How about something like this ...

var l1 = new List<int>() { 1,2,3,4,5,2,2,2,4,4,4,1 };

var g = l1.GroupBy( i => i );

foreach( var grp in g )
{
  Console.WriteLine( "{0} {1}", grp.Key, grp.Count() );
}

Edit per comment: I will try and do this justice. :)

In my example, it's a Func<int, TKey> because my list is ints. So, I'm telling GroupBy how to group my items. The Func takes a int and returns the the key for my grouping. In this case, I will get an IGrouping<int,int> (a grouping of ints keyed by an int). If I changed it to (i => i.ToString() ) for example, I would be keying my grouping by a string. You can imagine a less trivial example than keying by "1", "2", "3" ... maybe I make a function that returns "one", "two", "three" to be my keys ...

private string SampleMethod( int i )
{
  // magically return "One" if i == 1, "Two" if i == 2, etc.
}

So, that's a Func that would take an int and return a string, just like ...

i =>  // magically return "One" if i == 1, "Two" if i == 2, etc. 

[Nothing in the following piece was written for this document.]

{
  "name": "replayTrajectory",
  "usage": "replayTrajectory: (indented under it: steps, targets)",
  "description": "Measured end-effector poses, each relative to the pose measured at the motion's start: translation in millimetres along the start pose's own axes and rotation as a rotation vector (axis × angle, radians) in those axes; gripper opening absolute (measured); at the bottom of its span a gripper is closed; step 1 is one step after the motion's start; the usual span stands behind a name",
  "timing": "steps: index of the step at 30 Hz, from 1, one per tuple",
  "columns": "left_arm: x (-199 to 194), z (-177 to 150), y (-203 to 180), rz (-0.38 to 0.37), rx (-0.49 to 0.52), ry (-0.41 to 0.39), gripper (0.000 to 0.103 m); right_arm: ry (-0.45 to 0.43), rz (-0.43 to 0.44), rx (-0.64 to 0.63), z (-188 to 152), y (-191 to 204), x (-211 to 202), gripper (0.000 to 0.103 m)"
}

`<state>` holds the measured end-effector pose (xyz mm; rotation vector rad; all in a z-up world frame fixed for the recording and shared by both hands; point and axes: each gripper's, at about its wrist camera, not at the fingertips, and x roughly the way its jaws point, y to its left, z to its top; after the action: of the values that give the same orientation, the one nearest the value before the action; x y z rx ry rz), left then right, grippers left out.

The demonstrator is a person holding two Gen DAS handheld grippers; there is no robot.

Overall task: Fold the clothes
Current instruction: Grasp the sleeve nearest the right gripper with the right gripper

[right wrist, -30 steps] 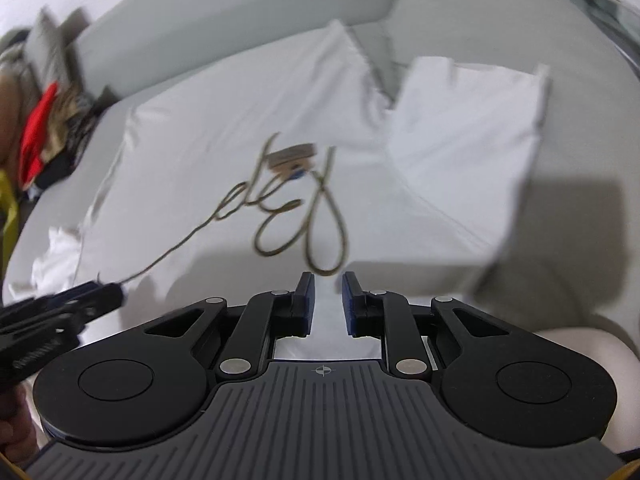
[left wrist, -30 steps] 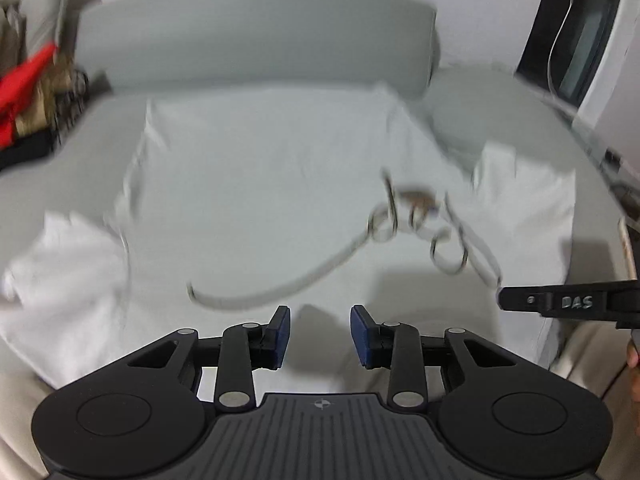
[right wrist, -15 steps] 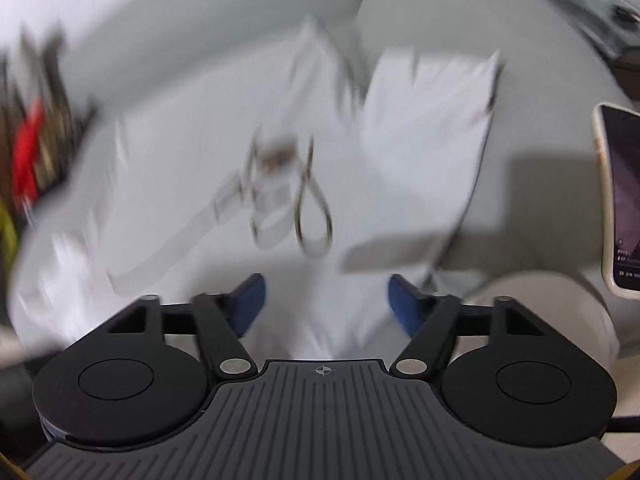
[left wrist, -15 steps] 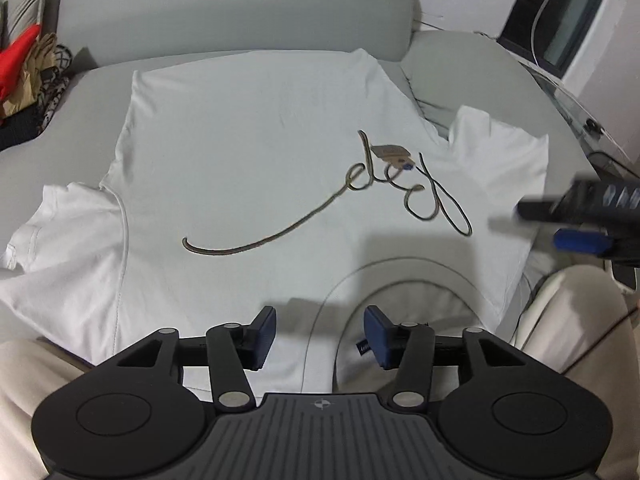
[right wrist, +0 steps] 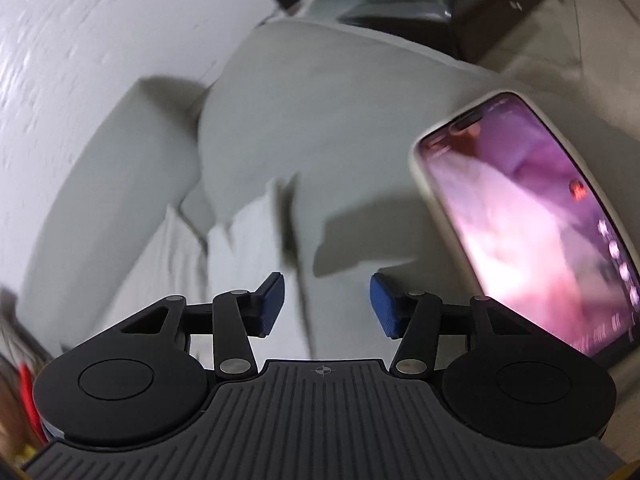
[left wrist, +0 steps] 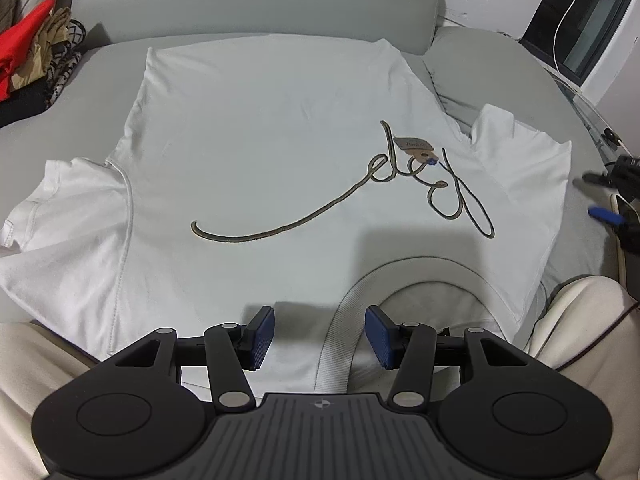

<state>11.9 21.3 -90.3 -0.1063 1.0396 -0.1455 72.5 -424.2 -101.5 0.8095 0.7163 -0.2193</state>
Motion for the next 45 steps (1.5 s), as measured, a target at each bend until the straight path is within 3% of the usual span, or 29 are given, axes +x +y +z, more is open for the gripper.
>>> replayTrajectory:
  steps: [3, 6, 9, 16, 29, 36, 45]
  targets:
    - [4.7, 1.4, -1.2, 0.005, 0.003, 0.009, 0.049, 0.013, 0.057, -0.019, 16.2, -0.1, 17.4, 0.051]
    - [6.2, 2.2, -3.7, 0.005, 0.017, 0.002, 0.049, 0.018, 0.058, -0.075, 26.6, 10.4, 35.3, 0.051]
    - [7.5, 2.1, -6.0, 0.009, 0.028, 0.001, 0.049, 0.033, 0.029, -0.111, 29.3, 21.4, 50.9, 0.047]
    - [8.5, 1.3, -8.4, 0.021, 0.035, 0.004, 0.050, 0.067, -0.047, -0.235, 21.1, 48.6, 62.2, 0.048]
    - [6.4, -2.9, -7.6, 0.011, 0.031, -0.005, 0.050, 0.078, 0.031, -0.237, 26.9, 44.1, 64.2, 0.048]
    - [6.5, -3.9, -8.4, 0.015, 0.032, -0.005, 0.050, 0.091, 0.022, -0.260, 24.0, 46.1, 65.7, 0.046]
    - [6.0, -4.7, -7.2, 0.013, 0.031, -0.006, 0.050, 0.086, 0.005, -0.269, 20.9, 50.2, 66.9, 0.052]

But, since the original question called for knowing the original list value and it's count, I just used an integer to key my integer grouping to make my example simpler.

OTHER TIPS

var wordCount =
    from word in words
    group word by word into g
    select new { g.Key, Count = g.Count() };    

This is taken from one of the examples in the linqpad

You can do something like this to count from a list of things.

IList<String> names = new List<string>() { "ToString", "Format" };
IEnumerable<String> methodNames = typeof(String).GetMethods().Select(x => x.Name);

int count = methodNames.Where(x => names.Contains(x)).Count();

To count a single element

string occur = "Test1";
IList<String> words = new List<string>() {"Test1","Test2","Test3","Test1"};

int count = words.Where(x => x.Equals(occur)).Count();

Your outer loop is looping over all the words in the list. It's unnecessary and will cause you problems. Remove it and it should work properly.